## Task to complete
The listing below holds pictures; exclude them. Return exactly the lines from the one with "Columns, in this" through the one with "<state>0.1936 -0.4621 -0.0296".

## Records for this task

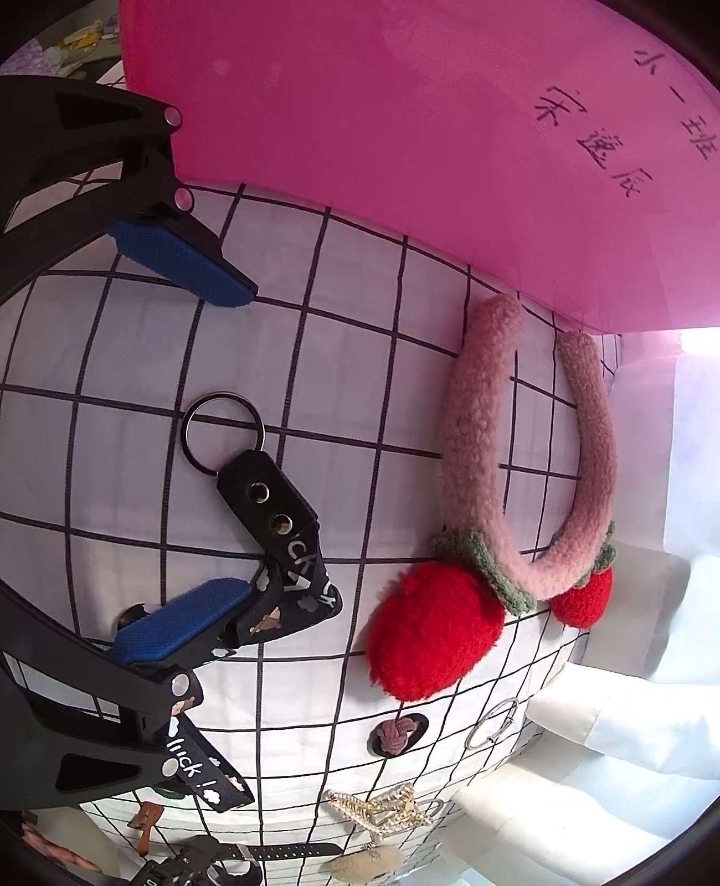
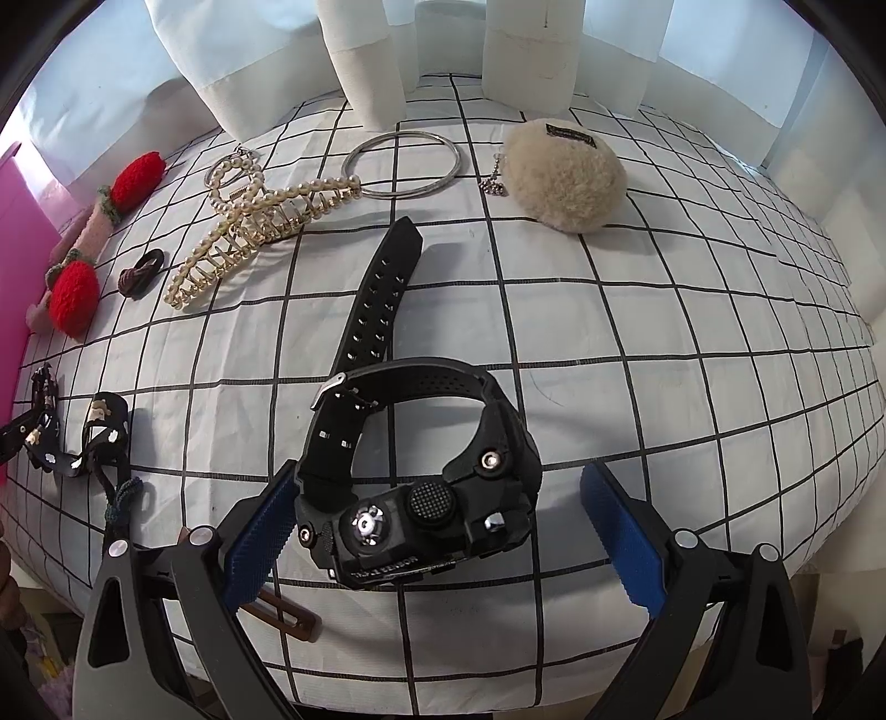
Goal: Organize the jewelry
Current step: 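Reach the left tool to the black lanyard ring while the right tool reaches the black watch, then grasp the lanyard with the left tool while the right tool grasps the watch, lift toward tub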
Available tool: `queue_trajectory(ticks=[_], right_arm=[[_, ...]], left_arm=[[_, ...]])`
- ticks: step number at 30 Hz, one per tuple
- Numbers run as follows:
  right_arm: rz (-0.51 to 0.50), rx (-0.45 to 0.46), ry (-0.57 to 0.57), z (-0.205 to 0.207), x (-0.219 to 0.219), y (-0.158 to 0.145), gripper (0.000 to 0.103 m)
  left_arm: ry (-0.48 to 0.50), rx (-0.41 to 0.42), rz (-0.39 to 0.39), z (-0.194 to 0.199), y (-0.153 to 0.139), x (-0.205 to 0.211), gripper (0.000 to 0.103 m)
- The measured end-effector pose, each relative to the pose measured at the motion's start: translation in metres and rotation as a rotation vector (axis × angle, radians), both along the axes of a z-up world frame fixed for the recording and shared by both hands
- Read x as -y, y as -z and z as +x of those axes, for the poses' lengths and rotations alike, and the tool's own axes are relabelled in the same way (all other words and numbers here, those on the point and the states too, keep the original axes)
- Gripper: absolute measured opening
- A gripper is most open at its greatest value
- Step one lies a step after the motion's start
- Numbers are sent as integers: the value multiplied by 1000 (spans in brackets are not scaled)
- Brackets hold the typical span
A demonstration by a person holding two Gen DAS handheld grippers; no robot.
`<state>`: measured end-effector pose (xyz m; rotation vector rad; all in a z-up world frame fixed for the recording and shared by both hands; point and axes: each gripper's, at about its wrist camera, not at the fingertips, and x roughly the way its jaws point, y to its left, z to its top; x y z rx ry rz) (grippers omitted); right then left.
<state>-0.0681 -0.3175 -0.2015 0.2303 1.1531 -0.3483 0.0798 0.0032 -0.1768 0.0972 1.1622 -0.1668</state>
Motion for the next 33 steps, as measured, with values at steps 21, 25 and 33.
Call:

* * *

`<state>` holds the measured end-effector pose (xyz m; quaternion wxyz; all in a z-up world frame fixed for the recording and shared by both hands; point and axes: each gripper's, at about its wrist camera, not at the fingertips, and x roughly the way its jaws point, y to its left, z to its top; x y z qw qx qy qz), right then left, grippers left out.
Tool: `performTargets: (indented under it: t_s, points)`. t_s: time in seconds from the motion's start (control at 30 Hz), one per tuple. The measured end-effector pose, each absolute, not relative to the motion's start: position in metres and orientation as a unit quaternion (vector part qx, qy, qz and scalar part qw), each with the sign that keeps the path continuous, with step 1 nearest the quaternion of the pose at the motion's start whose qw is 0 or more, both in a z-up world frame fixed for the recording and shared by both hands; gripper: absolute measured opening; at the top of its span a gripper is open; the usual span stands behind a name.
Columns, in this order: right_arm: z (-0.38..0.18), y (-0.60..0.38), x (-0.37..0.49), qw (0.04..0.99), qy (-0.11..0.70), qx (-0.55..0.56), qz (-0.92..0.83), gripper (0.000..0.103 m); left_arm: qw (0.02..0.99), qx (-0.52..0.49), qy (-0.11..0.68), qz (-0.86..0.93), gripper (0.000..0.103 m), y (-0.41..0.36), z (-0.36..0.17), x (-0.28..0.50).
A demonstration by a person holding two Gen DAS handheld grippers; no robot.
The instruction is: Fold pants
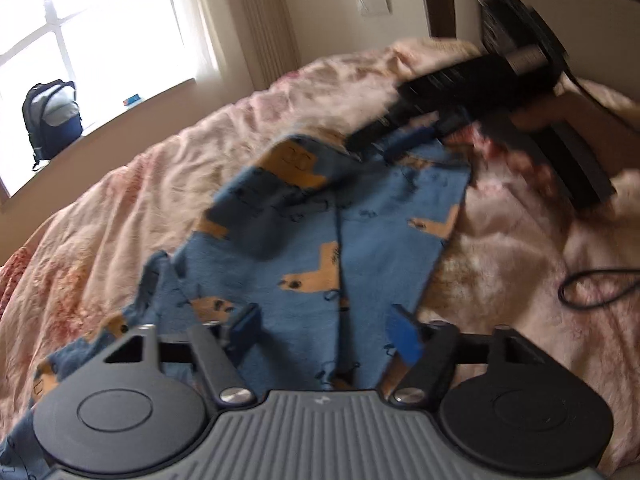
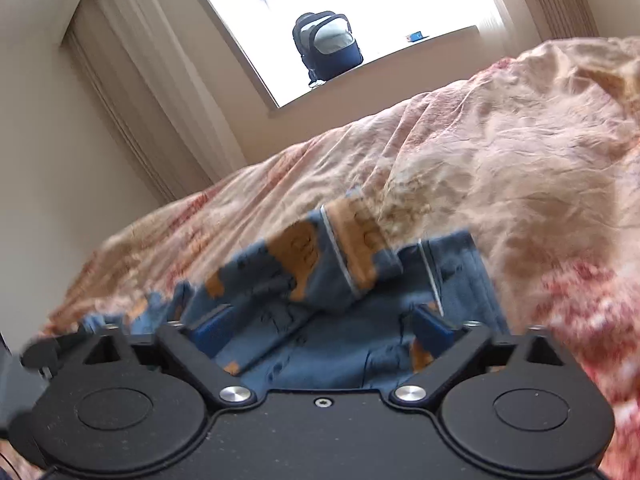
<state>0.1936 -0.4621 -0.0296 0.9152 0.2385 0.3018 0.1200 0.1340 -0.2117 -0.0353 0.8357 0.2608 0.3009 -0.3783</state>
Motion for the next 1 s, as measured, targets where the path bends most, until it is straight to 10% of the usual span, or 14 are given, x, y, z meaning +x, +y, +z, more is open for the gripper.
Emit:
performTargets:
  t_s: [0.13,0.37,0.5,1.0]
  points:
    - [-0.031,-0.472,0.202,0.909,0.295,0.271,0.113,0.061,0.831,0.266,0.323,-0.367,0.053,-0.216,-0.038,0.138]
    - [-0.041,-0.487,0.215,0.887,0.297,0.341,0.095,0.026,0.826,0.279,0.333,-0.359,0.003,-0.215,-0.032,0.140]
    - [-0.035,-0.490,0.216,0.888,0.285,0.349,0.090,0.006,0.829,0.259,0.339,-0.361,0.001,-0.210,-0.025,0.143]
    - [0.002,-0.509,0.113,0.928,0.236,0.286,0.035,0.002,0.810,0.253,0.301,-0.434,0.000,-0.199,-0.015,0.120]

## Answer section
Columns, in this order: right_arm: z (-0.38..0.18), y (-0.60..0.38), x (-0.37..0.49), qw (0.04..0.99), qy (-0.11..0.70), qx (-0.55..0.56), qz (-0.92..0.83), gripper (0.000..0.103 m); left_arm: qw (0.02..0.99), qx (-0.52..0.49), qy (-0.11..0.68), qz (-0.86..0.93), gripper (0.000..0.103 m), y (-0.41..0.36), z (-0.36..0.17), x (-0.28..0.50).
A demonstration by a person holding two Gen DAS handheld grippers; no robot.
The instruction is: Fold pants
<state>0.1936 -0.4621 -0.0296 0.9152 0.2385 0.3018 0.1200 0.1340 -0.2117 -0.0353 0.8357 0.2608 0.3009 -0.3783</state>

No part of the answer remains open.